ACTIVITY - Each line of the data below from the one holding "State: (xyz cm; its" to the one holding "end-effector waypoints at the", inclusive, is to be reproduced exactly; no other line belongs in the answer.

RECORDS TO PROCESS -
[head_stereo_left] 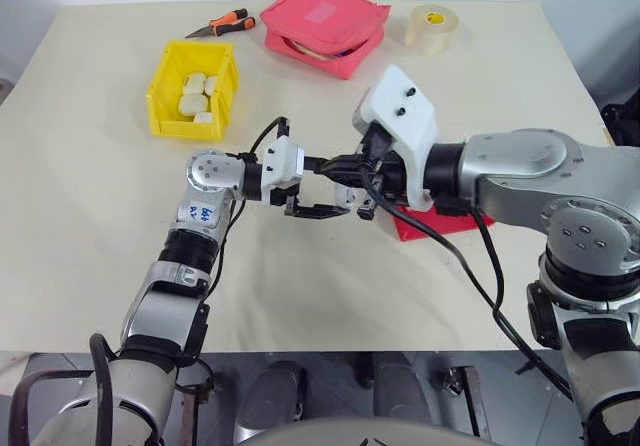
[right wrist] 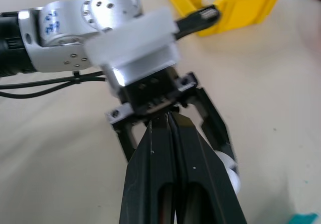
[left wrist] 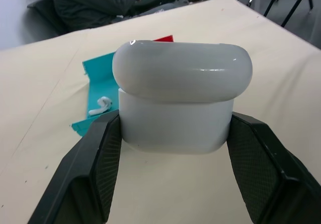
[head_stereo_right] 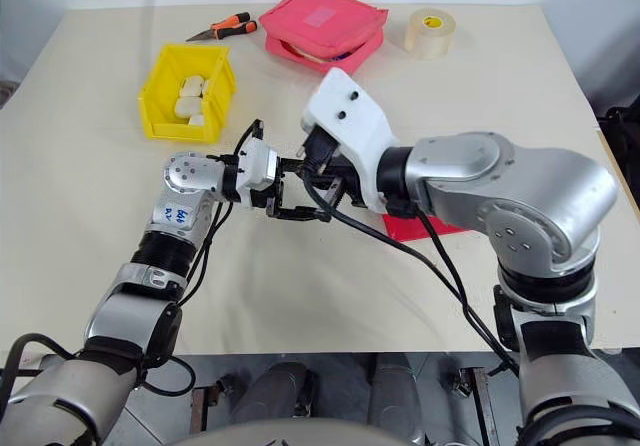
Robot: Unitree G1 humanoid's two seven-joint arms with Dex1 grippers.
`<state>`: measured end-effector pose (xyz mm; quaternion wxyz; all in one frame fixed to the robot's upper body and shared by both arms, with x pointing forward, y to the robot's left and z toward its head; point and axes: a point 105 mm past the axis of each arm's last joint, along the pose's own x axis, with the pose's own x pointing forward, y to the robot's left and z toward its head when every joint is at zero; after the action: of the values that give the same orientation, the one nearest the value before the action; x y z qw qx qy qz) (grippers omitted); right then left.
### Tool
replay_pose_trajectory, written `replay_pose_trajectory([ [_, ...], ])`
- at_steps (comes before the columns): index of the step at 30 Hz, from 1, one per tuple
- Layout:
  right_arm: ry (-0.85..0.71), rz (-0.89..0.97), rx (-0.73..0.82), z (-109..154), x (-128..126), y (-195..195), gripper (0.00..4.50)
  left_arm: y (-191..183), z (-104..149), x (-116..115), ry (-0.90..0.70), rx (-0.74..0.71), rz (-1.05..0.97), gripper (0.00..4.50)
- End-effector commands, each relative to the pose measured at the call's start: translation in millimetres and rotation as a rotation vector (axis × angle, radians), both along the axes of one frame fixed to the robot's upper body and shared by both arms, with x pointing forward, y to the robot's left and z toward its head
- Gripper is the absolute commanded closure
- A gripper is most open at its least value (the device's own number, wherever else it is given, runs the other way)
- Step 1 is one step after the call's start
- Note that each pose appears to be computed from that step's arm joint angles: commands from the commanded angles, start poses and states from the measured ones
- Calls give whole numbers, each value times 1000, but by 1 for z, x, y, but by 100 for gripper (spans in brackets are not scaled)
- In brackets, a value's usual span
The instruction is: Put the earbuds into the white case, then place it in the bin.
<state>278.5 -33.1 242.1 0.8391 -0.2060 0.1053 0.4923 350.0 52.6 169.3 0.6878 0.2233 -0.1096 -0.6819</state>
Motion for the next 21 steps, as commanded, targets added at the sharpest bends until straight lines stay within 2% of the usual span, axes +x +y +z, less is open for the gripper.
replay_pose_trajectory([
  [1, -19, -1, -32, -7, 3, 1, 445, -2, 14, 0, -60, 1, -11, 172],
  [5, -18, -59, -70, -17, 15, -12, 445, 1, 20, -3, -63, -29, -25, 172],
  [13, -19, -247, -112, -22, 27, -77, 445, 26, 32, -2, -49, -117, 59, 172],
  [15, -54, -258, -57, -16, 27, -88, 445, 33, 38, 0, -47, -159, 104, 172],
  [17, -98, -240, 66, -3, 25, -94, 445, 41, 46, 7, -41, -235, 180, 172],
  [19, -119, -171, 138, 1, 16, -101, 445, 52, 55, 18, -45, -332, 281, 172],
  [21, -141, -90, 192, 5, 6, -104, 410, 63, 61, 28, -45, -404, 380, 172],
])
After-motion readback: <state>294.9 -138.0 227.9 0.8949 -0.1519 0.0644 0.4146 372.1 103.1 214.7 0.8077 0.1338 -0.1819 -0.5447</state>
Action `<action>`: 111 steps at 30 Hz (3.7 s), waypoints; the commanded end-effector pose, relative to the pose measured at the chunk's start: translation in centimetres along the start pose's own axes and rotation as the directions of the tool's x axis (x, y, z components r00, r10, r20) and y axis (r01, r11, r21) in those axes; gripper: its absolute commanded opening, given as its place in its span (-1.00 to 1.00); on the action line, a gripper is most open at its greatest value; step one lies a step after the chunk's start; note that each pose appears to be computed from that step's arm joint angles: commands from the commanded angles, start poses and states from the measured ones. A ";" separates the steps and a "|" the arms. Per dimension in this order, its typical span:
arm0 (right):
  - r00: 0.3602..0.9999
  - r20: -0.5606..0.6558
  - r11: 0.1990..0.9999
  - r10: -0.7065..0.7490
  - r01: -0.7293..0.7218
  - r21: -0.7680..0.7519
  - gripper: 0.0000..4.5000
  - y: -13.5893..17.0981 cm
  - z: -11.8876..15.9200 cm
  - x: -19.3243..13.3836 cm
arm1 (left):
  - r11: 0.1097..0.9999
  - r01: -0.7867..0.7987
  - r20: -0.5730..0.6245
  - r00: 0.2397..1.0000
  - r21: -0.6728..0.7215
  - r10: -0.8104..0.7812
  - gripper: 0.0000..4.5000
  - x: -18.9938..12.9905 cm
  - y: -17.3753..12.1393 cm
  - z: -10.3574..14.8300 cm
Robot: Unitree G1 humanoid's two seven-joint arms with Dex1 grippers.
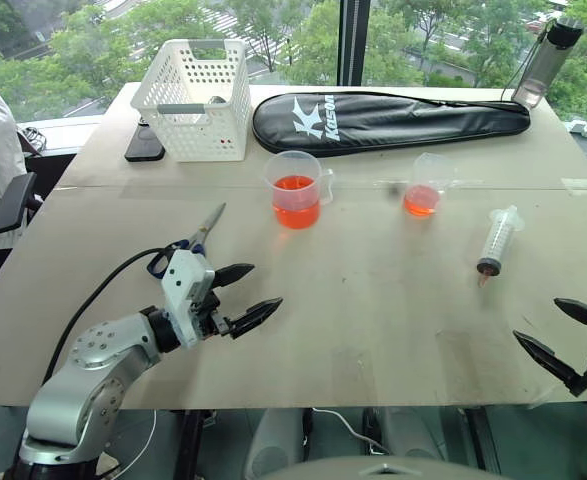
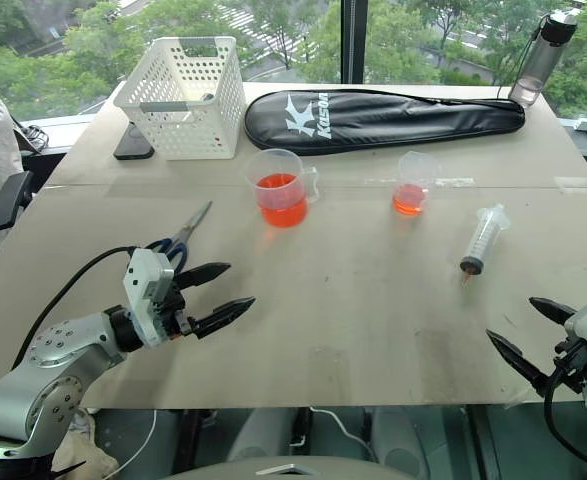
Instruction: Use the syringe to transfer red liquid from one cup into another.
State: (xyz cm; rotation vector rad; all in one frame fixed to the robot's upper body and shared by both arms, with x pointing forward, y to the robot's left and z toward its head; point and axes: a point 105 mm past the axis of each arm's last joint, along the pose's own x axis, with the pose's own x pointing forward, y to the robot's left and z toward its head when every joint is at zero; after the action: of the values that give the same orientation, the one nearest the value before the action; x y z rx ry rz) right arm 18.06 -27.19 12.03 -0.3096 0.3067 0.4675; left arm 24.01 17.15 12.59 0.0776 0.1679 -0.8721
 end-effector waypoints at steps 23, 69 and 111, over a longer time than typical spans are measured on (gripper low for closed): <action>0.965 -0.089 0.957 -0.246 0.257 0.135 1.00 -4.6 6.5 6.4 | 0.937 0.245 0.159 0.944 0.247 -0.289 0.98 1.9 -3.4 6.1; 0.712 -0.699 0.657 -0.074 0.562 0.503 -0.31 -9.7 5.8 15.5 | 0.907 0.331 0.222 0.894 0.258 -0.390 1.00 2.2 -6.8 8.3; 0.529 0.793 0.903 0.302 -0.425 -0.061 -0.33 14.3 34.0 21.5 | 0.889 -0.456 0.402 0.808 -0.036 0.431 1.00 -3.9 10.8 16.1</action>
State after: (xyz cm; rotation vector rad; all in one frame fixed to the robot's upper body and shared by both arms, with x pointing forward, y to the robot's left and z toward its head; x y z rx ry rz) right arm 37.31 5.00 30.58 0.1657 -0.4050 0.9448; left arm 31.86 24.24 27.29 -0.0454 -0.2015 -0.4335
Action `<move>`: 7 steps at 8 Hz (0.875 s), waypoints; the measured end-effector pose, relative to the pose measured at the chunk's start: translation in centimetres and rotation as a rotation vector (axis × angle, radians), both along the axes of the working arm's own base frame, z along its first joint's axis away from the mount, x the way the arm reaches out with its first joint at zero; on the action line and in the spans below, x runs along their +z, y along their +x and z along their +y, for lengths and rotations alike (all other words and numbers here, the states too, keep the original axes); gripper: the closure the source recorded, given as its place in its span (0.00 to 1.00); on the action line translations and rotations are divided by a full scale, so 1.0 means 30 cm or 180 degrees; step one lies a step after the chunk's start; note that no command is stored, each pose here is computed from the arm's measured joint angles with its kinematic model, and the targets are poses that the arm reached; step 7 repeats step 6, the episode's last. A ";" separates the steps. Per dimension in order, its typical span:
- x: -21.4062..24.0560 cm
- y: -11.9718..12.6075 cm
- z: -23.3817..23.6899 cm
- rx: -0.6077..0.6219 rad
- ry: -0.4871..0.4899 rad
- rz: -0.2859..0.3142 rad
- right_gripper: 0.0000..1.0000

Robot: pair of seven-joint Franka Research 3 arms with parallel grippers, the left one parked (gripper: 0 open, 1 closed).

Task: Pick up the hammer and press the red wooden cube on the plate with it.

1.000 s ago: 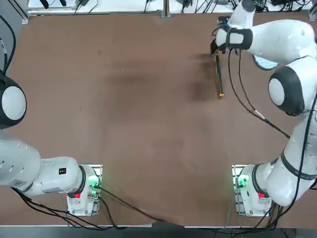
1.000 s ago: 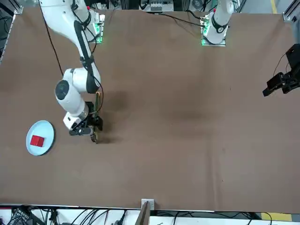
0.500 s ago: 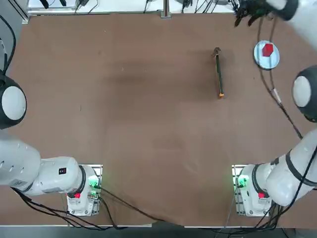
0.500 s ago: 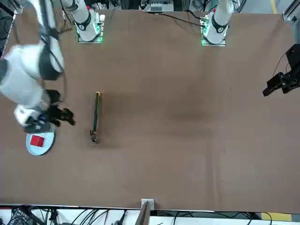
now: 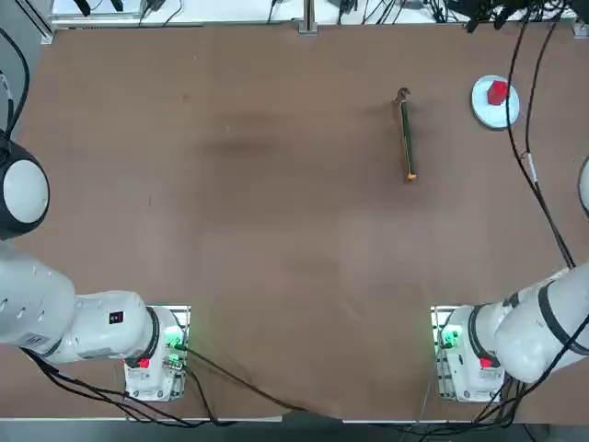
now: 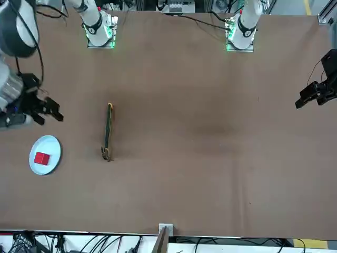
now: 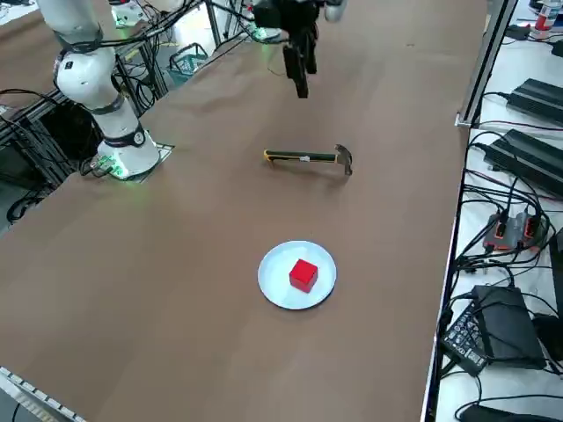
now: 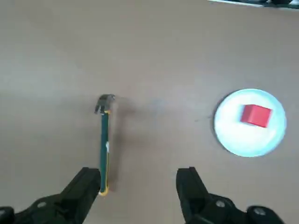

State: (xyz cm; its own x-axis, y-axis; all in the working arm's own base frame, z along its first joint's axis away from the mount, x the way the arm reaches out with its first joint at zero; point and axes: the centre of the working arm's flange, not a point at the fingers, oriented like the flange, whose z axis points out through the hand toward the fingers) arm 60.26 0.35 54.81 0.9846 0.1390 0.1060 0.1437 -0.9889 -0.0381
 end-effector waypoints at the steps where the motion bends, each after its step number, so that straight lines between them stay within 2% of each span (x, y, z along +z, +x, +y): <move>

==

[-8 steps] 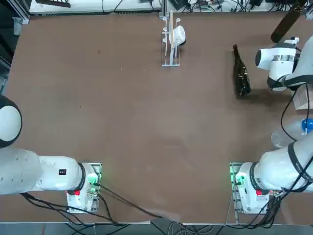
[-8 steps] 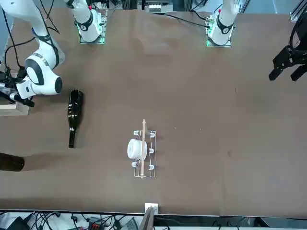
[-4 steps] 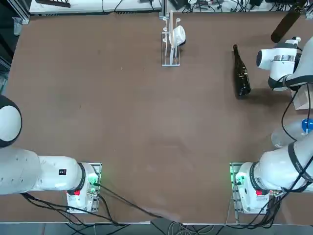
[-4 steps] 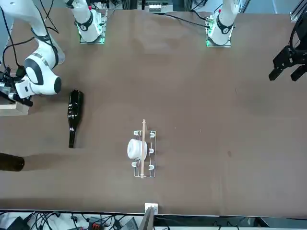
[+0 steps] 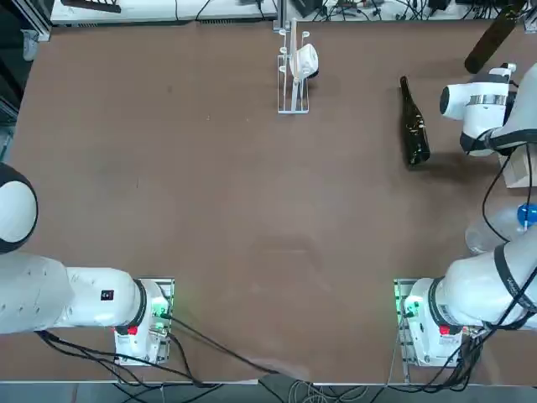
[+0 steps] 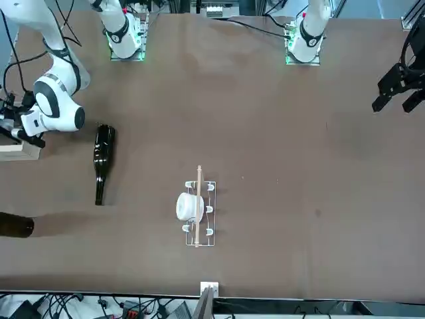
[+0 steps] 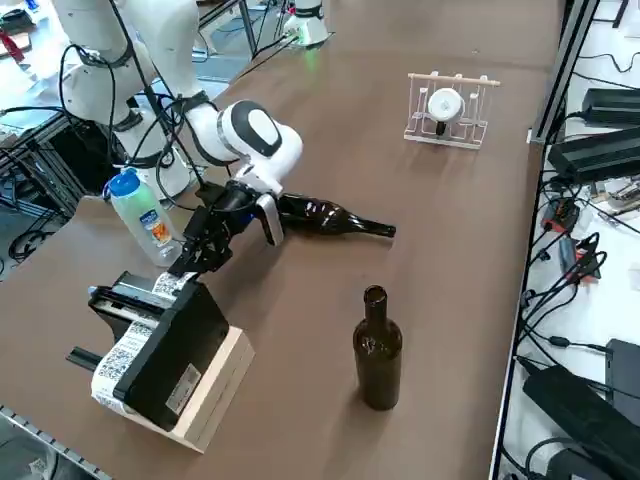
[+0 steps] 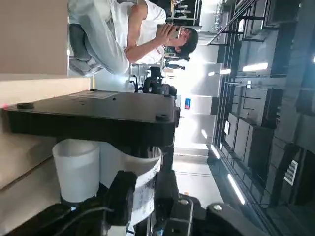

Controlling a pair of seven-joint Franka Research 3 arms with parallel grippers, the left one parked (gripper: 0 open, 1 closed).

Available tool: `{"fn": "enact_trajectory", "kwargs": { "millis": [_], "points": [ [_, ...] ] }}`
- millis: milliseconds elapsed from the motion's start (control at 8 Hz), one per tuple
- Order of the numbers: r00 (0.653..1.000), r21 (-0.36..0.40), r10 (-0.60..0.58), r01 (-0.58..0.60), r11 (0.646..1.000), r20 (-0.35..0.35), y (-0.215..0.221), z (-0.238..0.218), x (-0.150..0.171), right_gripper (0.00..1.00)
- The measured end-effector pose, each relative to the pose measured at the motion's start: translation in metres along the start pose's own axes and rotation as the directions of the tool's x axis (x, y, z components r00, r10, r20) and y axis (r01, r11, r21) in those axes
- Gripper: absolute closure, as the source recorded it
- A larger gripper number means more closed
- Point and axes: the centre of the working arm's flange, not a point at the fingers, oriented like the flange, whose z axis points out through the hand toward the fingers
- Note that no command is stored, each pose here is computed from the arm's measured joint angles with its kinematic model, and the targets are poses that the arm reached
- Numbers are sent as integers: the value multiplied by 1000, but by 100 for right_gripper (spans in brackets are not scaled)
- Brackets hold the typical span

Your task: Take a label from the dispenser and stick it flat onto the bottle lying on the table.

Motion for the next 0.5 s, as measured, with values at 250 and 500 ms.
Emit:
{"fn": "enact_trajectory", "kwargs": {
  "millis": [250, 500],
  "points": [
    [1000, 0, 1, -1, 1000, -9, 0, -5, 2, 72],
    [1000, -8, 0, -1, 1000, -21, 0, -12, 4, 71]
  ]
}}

FINISHED TASK -
State: (xyz cm; its own x-axis, y-axis; all in the working arm's own base frame, z along its first joint's axis away from the mount, x the way the arm reaches out with its first joint at zero; point and axes: the centre of the working arm's flange, not a point at the fingers, oriented like the flange, whose z axis points out through the hand toward the fingers) arm 60.26 0.35 54.81 0.9846 0.1390 0.1060 0.1437 -0.9889 -0.0381
 end-effector waypoints at the steps where the motion bends, each after its step number, so that straight lines between them stay within 2% of each span (x, y, z along +z, +x, +y): <move>

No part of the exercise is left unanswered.